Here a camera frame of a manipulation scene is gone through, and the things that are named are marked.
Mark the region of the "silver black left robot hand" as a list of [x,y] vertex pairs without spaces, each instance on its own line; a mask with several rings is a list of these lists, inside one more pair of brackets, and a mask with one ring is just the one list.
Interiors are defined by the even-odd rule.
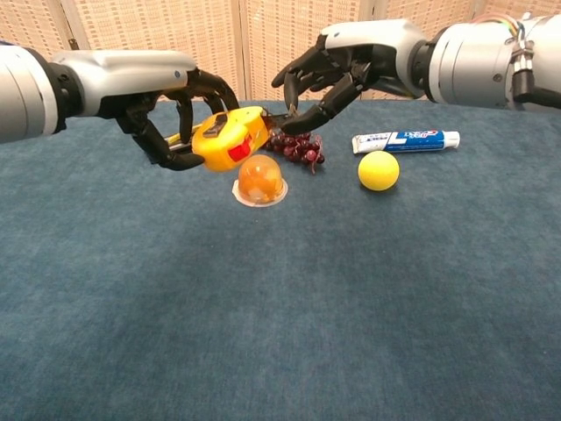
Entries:
[[213,113],[239,106],[222,77],[200,69],[183,52],[72,50],[56,54],[51,65],[60,79],[68,115],[116,120],[152,163],[173,171],[194,168],[203,159],[192,151],[173,151],[149,119],[161,96],[177,103],[184,141],[191,138],[193,98],[203,99]]

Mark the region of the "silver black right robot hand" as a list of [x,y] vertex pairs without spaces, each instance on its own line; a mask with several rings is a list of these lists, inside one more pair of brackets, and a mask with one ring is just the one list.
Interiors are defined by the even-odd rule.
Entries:
[[424,95],[423,32],[404,18],[329,25],[316,43],[274,78],[283,88],[288,117],[280,129],[296,135],[330,122],[363,92],[372,89],[417,99]]

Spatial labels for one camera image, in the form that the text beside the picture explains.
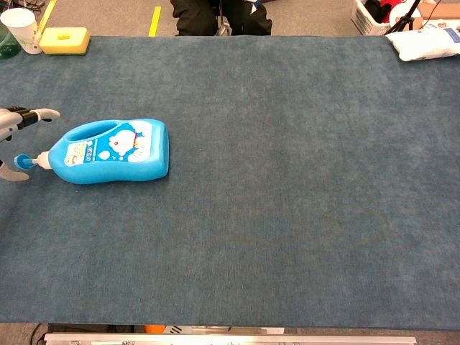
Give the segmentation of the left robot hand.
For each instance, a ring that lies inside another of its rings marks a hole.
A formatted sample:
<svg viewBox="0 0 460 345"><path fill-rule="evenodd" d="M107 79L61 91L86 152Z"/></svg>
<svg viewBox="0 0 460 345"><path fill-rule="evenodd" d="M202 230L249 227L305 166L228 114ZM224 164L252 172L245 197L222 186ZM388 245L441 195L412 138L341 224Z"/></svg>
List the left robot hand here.
<svg viewBox="0 0 460 345"><path fill-rule="evenodd" d="M29 125L39 121L51 122L59 117L60 113L53 109L28 109L21 106L1 109L1 141L10 141L13 133ZM29 176L25 172L13 171L1 160L1 179L22 182L28 180Z"/></svg>

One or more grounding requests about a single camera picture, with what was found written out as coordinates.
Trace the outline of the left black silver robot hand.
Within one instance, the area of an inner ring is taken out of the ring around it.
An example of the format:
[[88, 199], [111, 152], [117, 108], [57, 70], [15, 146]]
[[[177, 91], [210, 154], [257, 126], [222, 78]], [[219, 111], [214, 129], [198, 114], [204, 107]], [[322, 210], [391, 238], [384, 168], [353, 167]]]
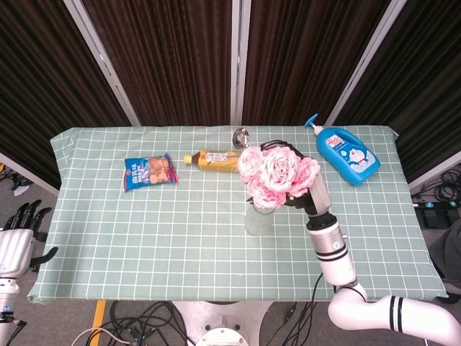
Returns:
[[58, 252], [52, 247], [46, 254], [33, 257], [35, 242], [45, 243], [47, 232], [39, 231], [44, 216], [52, 208], [37, 210], [42, 200], [21, 205], [1, 229], [1, 279], [17, 279], [28, 269], [38, 271]]

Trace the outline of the right black grey robot hand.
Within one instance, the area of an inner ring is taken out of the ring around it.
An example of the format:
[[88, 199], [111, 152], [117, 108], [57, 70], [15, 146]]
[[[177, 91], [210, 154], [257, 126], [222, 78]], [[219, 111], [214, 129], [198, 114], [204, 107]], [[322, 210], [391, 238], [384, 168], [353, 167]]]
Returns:
[[[300, 153], [292, 144], [282, 141], [273, 140], [260, 145], [262, 151], [267, 151], [275, 147], [288, 147], [294, 151], [297, 156], [304, 159], [305, 156]], [[321, 173], [317, 173], [313, 184], [308, 188], [308, 191], [298, 198], [287, 197], [285, 202], [286, 206], [294, 207], [296, 209], [303, 209], [309, 218], [318, 217], [329, 212], [331, 207], [331, 200], [328, 196], [328, 190], [323, 181]]]

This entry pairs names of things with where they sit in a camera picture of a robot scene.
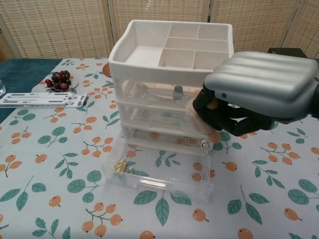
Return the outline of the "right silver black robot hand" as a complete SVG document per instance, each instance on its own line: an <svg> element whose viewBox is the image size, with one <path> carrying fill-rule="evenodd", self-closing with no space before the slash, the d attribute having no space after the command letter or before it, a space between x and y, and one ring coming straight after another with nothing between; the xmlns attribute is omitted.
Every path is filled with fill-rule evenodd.
<svg viewBox="0 0 319 239"><path fill-rule="evenodd" d="M314 59L253 51L235 53L209 74L190 105L204 133L241 136L319 116Z"/></svg>

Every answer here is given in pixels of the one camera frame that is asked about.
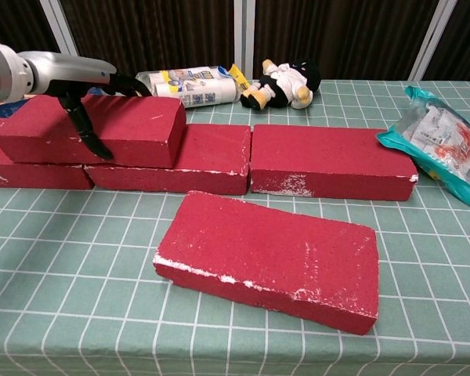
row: plush toy
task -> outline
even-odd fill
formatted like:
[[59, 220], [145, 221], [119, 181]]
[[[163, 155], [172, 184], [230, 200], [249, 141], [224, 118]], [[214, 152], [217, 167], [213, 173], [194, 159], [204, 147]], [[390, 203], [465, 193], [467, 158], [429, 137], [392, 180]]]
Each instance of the plush toy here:
[[319, 88], [320, 73], [312, 60], [275, 65], [263, 61], [263, 76], [242, 93], [242, 106], [262, 110], [270, 107], [305, 108], [312, 102]]

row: red foam block
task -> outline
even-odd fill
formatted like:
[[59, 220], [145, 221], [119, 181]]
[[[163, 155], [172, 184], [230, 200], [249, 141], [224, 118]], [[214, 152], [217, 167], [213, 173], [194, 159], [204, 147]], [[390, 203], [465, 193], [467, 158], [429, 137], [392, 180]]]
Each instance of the red foam block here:
[[[86, 96], [96, 134], [125, 166], [171, 167], [186, 125], [178, 99]], [[58, 100], [36, 96], [0, 128], [0, 147], [15, 162], [107, 163], [81, 143]]]
[[382, 129], [256, 125], [251, 190], [302, 197], [405, 201], [418, 181], [412, 160], [384, 148]]
[[88, 190], [92, 181], [79, 165], [18, 164], [0, 149], [0, 187]]
[[249, 126], [190, 124], [174, 168], [101, 164], [86, 166], [85, 170], [97, 186], [109, 190], [245, 194], [250, 154]]
[[182, 287], [365, 334], [378, 318], [372, 229], [188, 193], [154, 256]]

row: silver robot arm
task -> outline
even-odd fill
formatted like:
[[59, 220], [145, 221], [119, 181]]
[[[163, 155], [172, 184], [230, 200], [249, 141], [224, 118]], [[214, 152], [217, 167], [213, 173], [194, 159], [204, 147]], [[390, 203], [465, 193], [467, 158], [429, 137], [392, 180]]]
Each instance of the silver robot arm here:
[[25, 94], [59, 98], [84, 144], [102, 159], [112, 159], [113, 154], [94, 133], [81, 103], [91, 87], [100, 87], [109, 94], [151, 95], [141, 81], [120, 75], [106, 61], [54, 52], [15, 53], [0, 44], [0, 102], [15, 102]]

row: grid pattern
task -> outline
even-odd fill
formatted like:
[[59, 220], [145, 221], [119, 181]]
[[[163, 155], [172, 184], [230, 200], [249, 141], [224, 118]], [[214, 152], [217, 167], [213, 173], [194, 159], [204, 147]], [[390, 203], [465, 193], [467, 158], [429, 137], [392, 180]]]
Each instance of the grid pattern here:
[[[306, 110], [239, 103], [190, 122], [387, 128], [420, 85], [470, 119], [470, 82], [323, 81]], [[431, 179], [409, 201], [278, 197], [368, 225], [379, 320], [358, 337], [171, 285], [151, 259], [183, 196], [0, 189], [0, 376], [470, 375], [470, 208]]]

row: background wall
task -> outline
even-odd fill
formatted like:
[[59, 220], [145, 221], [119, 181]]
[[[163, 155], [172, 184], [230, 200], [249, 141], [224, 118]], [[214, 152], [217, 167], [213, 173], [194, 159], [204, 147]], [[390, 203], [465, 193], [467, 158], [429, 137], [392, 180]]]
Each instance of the background wall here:
[[0, 0], [0, 42], [15, 51], [59, 52], [39, 0]]
[[120, 71], [233, 62], [232, 0], [61, 0], [82, 56]]
[[255, 77], [262, 61], [309, 56], [324, 78], [407, 78], [438, 0], [257, 0]]
[[[61, 6], [79, 55], [128, 74], [238, 61], [257, 78], [264, 59], [310, 57], [324, 78], [371, 80], [407, 80], [434, 13], [455, 2], [422, 77], [470, 81], [470, 0], [42, 0]], [[59, 52], [42, 4], [0, 0], [0, 42]]]
[[423, 78], [470, 81], [470, 0], [457, 2]]

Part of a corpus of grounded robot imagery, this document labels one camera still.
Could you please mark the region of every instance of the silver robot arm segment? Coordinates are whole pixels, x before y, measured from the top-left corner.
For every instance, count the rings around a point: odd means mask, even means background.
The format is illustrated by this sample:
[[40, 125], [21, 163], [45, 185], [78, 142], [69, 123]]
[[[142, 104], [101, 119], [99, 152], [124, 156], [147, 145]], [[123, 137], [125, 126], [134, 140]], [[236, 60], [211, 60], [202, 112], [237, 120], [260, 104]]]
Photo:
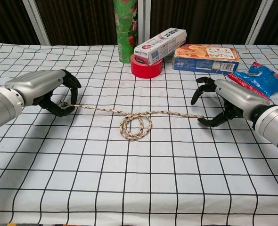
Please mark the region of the silver robot arm segment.
[[65, 116], [74, 107], [65, 109], [51, 101], [53, 90], [61, 84], [71, 90], [71, 103], [76, 103], [78, 80], [65, 70], [48, 70], [27, 73], [0, 86], [0, 126], [18, 117], [23, 107], [40, 105], [56, 116]]
[[253, 122], [253, 129], [278, 148], [278, 106], [254, 92], [225, 80], [207, 77], [197, 79], [204, 82], [194, 93], [193, 105], [203, 92], [216, 92], [224, 100], [225, 110], [211, 120], [198, 119], [207, 127], [216, 127], [235, 117]]

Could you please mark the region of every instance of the green can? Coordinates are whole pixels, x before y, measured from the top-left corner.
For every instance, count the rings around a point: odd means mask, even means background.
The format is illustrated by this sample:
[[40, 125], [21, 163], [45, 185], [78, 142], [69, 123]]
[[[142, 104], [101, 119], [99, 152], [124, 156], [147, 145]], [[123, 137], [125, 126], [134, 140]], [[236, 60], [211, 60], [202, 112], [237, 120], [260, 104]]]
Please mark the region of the green can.
[[138, 1], [114, 0], [119, 60], [131, 62], [131, 55], [138, 44]]

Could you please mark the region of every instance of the red tape roll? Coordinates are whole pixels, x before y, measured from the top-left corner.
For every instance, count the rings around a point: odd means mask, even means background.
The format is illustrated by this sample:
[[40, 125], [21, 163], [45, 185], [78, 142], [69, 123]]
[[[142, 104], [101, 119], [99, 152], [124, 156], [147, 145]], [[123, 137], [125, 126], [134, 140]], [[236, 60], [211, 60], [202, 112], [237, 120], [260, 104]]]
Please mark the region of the red tape roll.
[[131, 56], [131, 72], [133, 75], [143, 78], [143, 79], [151, 79], [158, 76], [162, 71], [162, 62], [163, 60], [159, 60], [153, 65], [146, 65], [138, 62], [135, 59], [134, 54]]

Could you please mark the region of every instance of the tablecloth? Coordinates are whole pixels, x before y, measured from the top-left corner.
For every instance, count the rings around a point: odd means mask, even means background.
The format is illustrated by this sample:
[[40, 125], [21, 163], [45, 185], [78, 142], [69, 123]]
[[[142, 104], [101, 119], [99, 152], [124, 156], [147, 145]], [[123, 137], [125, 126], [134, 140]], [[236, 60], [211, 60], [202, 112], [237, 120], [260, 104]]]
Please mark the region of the tablecloth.
[[[254, 62], [278, 72], [278, 46], [235, 47], [238, 70]], [[78, 103], [126, 112], [222, 111], [204, 93], [194, 105], [196, 78], [224, 75], [176, 71], [135, 78], [117, 46], [0, 44], [0, 85], [27, 72], [66, 69], [82, 88]], [[54, 102], [69, 100], [59, 87]], [[272, 103], [278, 104], [278, 93]], [[155, 115], [138, 141], [119, 132], [123, 116], [77, 109], [55, 117], [38, 106], [0, 128], [0, 223], [77, 225], [278, 225], [278, 149], [244, 119], [205, 128], [196, 119]], [[132, 122], [132, 131], [138, 128]]]

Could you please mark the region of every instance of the rope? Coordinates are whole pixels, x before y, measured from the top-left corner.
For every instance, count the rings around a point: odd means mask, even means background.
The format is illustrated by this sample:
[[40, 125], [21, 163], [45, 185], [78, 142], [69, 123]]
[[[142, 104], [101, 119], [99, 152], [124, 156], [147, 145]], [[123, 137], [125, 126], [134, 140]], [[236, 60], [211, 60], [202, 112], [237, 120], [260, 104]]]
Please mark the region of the rope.
[[[139, 113], [128, 113], [128, 112], [118, 111], [115, 109], [104, 109], [104, 108], [93, 107], [93, 106], [88, 106], [88, 105], [72, 105], [72, 104], [68, 104], [67, 102], [60, 102], [59, 105], [61, 107], [74, 106], [74, 107], [81, 107], [84, 109], [99, 110], [99, 111], [103, 111], [103, 112], [113, 112], [113, 113], [125, 115], [125, 118], [122, 119], [120, 122], [120, 133], [125, 139], [128, 139], [128, 140], [141, 139], [150, 132], [150, 130], [153, 127], [152, 119], [149, 116], [151, 114], [172, 114], [172, 115], [177, 115], [177, 116], [185, 117], [185, 118], [203, 118], [204, 117], [204, 116], [198, 115], [198, 114], [184, 114], [184, 113], [170, 112], [170, 111], [149, 111], [149, 112], [139, 112]], [[143, 122], [142, 118], [146, 118], [149, 121], [148, 128], [145, 131], [144, 131], [144, 122]], [[140, 122], [139, 132], [135, 133], [135, 134], [131, 133], [126, 128], [126, 126], [129, 124], [129, 122], [134, 119], [138, 119]]]

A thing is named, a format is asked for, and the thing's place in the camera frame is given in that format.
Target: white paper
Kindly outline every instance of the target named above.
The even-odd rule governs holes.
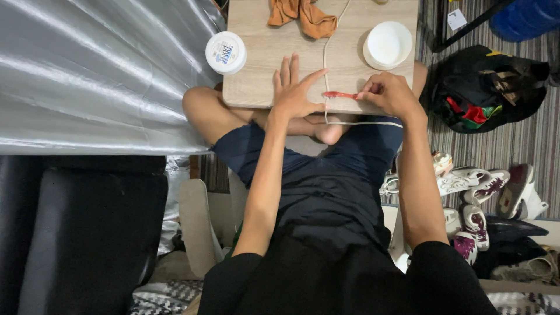
[[[466,25],[465,16],[461,13],[461,10],[457,9],[447,15],[447,24],[452,30],[456,30],[463,25]]]

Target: black backpack
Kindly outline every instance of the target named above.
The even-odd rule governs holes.
[[[536,113],[549,72],[547,62],[468,47],[439,66],[429,110],[455,132],[488,132]]]

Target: silver curtain
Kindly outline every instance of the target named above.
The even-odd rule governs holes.
[[[206,151],[181,98],[222,30],[212,0],[0,0],[0,154]]]

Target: person
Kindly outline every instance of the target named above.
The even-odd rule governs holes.
[[[497,314],[447,240],[418,102],[425,66],[415,64],[412,90],[402,76],[372,75],[358,99],[391,117],[362,116],[384,124],[349,128],[310,115],[325,111],[306,95],[327,70],[300,81],[298,64],[297,54],[284,57],[275,71],[270,111],[230,108],[207,87],[184,95],[191,124],[249,188],[239,241],[206,274],[199,314]],[[287,135],[334,147],[302,155],[285,148]],[[401,143],[400,210],[413,250],[406,274],[388,254],[379,196]]]

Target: orange rag
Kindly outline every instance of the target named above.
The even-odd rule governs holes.
[[[331,37],[337,29],[337,17],[326,15],[312,3],[316,0],[270,0],[270,26],[282,26],[299,15],[301,30],[314,39]]]

____

Working from the entries above, filter out every line that lacks "scene" and copy what remains.

▸ **Output**
Here a camera frame of a manipulation scene is gone through, and the things that are named are marked.
This entry pairs names of things with where they sit in a camera picture of a robot scene.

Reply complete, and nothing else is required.